> **Work to complete**
Each line with the string "angles" is to be copied from the records below.

> **The records**
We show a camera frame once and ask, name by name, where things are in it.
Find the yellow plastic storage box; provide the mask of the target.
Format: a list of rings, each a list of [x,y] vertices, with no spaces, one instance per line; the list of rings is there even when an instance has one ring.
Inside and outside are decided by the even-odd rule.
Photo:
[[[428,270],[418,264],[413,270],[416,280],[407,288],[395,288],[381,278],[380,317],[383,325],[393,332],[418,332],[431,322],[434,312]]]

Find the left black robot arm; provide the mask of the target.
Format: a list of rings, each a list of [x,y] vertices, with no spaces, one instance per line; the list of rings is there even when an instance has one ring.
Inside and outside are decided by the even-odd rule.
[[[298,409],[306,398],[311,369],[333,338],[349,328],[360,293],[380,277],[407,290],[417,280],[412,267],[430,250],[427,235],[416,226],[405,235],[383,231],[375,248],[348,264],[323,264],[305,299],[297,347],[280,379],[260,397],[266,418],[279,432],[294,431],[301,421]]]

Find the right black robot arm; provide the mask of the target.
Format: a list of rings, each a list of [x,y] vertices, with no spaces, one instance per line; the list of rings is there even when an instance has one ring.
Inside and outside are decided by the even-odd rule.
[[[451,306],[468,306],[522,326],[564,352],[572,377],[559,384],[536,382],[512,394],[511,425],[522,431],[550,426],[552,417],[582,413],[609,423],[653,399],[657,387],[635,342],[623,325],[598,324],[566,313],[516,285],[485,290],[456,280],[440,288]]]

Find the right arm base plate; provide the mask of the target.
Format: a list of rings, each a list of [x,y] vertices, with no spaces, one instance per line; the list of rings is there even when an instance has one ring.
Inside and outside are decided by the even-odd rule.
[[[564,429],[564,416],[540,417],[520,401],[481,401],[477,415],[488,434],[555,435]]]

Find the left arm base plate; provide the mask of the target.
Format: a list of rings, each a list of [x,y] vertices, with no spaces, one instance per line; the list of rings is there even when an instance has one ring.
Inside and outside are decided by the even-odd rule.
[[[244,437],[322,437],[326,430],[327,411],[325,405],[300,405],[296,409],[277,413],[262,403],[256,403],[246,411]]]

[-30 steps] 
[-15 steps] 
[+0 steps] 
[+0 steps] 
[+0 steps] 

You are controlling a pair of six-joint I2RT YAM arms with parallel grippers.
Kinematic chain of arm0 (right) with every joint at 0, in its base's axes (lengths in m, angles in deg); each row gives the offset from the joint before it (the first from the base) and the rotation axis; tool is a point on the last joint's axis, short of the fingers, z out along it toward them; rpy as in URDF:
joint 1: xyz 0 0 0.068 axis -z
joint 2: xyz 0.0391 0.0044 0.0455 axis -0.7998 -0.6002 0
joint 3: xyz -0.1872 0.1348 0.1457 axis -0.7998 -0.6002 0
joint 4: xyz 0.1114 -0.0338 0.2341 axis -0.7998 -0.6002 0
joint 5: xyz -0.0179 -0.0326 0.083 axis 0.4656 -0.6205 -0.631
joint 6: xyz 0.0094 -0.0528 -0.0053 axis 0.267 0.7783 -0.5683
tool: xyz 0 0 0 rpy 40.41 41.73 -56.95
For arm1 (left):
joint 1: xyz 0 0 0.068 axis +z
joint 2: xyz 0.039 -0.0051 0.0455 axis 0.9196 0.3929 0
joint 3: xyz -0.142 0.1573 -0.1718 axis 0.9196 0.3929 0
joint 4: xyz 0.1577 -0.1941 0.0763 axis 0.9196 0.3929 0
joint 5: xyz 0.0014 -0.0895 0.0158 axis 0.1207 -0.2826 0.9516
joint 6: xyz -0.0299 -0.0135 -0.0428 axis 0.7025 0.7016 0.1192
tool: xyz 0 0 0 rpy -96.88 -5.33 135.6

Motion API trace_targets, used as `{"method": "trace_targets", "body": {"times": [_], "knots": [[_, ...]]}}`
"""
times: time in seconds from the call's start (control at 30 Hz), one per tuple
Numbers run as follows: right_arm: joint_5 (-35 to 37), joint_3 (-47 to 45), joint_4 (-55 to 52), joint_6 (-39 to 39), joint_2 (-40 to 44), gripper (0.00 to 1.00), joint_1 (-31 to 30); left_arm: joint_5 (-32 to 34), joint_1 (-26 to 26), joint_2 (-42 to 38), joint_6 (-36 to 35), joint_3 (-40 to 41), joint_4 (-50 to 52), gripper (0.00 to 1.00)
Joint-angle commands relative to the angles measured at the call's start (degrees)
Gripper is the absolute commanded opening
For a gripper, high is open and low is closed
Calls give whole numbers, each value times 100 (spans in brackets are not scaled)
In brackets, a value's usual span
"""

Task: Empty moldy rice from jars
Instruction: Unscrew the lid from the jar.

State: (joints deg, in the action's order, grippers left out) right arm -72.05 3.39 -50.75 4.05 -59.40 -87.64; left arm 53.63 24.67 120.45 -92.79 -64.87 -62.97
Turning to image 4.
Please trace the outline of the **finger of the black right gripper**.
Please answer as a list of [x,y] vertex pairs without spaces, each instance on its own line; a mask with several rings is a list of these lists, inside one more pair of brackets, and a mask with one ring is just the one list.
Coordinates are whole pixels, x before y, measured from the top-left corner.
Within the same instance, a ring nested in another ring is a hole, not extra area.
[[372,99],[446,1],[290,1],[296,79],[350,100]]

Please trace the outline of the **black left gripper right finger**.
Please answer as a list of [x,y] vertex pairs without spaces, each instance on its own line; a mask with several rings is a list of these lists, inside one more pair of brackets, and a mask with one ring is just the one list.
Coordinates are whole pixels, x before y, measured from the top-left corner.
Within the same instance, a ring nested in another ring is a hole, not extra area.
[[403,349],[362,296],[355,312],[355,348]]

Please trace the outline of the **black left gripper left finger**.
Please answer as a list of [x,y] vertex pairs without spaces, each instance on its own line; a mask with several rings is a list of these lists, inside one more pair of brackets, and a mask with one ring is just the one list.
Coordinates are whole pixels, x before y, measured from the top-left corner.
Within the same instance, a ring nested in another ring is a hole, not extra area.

> **Reply**
Kinematic chain of arm0 (right) with every joint at 0, in its base's axes (lengths in m, angles in deg); each row gives the offset from the joint before it (the first from the base) and the rotation axis; tool is a point on the last joint's axis, short of the fingers, z out along it toward them; rpy as in URDF:
Joint-angle commands relative to the angles measured at the call's start (degrees)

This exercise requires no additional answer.